START Data records
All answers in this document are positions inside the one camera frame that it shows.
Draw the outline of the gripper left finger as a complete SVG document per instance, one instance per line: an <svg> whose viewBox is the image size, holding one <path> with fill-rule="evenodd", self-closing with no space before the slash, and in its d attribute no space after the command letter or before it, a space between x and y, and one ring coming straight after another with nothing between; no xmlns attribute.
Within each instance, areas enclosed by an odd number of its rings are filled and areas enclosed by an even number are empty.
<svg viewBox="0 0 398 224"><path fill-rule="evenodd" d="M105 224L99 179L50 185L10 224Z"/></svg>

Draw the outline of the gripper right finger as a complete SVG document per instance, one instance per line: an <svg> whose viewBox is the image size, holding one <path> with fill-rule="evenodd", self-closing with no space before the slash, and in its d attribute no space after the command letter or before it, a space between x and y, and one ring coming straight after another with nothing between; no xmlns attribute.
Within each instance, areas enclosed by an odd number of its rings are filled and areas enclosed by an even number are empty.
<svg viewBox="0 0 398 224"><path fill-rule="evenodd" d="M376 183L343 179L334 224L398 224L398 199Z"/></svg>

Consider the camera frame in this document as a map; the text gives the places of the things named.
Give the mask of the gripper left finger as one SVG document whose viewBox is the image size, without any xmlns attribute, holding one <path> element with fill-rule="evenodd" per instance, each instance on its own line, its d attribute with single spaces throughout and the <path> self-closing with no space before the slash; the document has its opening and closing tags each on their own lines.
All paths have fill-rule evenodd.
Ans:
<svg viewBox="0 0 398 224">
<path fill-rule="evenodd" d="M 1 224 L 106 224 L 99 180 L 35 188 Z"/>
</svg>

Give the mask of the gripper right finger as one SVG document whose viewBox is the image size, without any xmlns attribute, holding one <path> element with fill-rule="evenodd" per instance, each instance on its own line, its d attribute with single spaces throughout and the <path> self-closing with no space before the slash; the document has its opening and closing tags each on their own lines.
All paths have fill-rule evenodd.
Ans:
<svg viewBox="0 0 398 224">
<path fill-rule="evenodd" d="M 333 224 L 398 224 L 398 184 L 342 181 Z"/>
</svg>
END Data records
> Task instructions
The response must consist of all the data, reproduced without alteration.

> Exercise solution
All answers in this document are positions inside the one camera frame that it shows.
Draw the outline of the gripper left finger as a complete SVG document per instance, one instance per line: an <svg> whose viewBox is the image size, holding one <path> with fill-rule="evenodd", self-closing with no space before the slash, and in its d attribute no space after the command letter or before it, a space between x and y, and one ring coming straight after another with nothing between; no xmlns attribute.
Within each instance, areas enclosed by an odd number of its rings are filled and areas enclosed by an even number are empty.
<svg viewBox="0 0 398 224"><path fill-rule="evenodd" d="M105 224L99 179L50 185L10 224Z"/></svg>

Draw the outline of the gripper right finger as a complete SVG document per instance, one instance per line: an <svg> whose viewBox is the image size, holding one <path> with fill-rule="evenodd", self-closing with no space before the slash, and in its d attribute no space after the command letter or before it, a space between x and y, and one ring coming straight after another with nothing between; no xmlns attribute.
Within each instance, areas enclosed by an odd number of its rings are filled and areas enclosed by an even number are empty.
<svg viewBox="0 0 398 224"><path fill-rule="evenodd" d="M376 183L343 179L334 224L398 224L398 199Z"/></svg>

Consider the camera frame in this document as a map; the text gives the places of the things named.
Give the mask of the gripper left finger as one SVG document whose viewBox is the image size, without any xmlns attribute, holding one <path> element with fill-rule="evenodd" per instance, each instance on its own line, its d attribute with single spaces throughout and the <path> self-closing with no space before the slash; the document has its opening and closing tags each on their own lines.
All paths have fill-rule evenodd.
Ans:
<svg viewBox="0 0 398 224">
<path fill-rule="evenodd" d="M 1 224 L 106 224 L 99 180 L 35 188 Z"/>
</svg>

Give the mask of the gripper right finger as one SVG document whose viewBox is the image size, without any xmlns attribute, holding one <path> element with fill-rule="evenodd" per instance, each instance on its own line, its d attribute with single spaces throughout and the <path> self-closing with no space before the slash; the document has its opening and closing tags each on their own lines.
All paths have fill-rule evenodd.
Ans:
<svg viewBox="0 0 398 224">
<path fill-rule="evenodd" d="M 333 224 L 398 224 L 398 184 L 342 181 Z"/>
</svg>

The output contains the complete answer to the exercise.